## TASK DIRECTIONS
Filter these records by the string "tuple", copying each line that holds it.

## PROVIDED ENTRIES
%%

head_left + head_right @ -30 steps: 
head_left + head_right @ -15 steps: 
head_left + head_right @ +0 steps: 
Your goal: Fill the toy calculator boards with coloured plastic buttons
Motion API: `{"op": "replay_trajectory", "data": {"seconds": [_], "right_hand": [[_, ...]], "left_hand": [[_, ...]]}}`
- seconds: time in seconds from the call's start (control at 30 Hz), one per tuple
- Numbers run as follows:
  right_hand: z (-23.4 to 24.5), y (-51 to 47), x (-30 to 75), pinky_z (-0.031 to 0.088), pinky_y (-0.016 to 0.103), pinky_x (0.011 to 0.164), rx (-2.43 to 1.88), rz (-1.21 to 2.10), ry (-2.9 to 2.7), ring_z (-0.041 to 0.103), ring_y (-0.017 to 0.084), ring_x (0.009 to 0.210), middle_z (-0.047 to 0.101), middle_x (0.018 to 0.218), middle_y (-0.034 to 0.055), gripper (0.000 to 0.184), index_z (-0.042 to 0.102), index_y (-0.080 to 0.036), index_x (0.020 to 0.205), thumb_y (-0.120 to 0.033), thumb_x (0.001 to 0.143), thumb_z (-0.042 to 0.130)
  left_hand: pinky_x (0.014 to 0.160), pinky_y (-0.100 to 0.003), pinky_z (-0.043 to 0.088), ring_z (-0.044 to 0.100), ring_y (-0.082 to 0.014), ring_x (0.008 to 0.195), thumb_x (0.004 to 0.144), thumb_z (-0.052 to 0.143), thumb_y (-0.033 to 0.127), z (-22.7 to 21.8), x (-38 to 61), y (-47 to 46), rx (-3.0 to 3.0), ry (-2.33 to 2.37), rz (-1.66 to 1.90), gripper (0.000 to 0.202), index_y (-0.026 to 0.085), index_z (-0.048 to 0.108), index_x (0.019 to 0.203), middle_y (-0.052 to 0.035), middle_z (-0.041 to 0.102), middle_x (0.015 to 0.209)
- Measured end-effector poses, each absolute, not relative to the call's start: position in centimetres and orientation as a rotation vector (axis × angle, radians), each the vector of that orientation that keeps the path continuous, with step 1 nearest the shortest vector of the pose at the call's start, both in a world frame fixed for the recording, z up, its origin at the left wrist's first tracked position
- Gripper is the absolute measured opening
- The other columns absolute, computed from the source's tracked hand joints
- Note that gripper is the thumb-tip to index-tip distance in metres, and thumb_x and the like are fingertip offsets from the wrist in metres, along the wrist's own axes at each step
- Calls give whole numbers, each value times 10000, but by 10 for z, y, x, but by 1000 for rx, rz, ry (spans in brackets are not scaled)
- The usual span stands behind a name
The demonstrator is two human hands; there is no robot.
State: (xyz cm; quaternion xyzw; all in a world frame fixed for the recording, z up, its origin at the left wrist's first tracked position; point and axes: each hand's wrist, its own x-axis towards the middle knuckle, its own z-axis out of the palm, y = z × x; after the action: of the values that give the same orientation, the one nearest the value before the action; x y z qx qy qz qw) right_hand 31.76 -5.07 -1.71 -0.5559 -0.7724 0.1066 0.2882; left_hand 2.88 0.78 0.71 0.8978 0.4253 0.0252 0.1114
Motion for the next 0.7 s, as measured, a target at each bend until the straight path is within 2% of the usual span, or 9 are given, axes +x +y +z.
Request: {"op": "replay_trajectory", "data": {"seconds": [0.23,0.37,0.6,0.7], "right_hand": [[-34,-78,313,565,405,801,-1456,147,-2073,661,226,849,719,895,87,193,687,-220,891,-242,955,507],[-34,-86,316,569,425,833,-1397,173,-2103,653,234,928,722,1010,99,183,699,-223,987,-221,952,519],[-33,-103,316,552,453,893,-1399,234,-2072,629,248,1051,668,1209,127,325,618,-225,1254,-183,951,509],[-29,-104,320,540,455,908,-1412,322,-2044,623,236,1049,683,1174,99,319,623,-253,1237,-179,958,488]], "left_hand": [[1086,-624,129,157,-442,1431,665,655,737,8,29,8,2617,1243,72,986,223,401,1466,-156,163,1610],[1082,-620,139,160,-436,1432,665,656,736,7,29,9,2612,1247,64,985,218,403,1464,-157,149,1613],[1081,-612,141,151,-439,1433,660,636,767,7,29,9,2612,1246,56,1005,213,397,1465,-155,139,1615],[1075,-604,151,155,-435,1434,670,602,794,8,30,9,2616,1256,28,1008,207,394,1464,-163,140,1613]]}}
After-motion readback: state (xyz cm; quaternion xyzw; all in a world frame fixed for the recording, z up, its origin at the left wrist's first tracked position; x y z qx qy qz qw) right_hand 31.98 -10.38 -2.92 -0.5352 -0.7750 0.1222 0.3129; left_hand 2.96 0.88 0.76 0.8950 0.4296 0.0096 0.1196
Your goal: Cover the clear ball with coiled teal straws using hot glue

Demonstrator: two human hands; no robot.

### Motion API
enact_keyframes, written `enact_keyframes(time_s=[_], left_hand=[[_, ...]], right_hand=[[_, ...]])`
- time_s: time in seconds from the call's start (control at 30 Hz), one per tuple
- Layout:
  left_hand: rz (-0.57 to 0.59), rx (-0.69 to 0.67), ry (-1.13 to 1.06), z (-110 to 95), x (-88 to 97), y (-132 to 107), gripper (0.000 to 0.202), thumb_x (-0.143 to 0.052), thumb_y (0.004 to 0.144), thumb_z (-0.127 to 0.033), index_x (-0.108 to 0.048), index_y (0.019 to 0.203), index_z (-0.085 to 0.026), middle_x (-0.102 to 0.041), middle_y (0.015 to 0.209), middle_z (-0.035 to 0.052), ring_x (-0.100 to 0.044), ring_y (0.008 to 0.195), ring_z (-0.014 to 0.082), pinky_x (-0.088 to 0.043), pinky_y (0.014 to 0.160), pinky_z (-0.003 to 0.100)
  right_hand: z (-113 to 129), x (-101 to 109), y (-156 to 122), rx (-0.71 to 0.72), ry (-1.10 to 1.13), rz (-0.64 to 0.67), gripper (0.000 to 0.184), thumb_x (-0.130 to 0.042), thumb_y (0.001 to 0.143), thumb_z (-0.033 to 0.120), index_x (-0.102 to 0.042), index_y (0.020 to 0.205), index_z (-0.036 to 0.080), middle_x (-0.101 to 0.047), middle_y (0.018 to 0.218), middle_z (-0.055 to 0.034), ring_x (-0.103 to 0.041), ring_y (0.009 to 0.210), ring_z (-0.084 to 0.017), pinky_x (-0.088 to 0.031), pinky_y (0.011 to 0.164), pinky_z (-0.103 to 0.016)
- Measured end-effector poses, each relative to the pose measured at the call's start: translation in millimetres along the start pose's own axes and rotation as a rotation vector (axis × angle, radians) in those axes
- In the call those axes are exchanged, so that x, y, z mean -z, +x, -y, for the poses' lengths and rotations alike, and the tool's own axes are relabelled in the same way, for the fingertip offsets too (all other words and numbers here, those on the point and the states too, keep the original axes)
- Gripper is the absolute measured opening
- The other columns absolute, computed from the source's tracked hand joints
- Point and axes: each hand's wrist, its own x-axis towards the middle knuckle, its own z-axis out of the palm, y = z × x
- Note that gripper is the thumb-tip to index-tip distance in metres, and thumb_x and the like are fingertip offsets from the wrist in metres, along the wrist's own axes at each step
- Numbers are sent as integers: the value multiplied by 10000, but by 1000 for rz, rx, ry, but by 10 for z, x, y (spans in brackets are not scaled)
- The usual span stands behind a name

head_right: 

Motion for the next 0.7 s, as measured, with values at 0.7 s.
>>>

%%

## ANSWER
- seconds: time in seconds from the call's start (control at 30 Hz), one per tuple
- time_s: time in seconds from the call's start (control at 30 Hz), one per tuple

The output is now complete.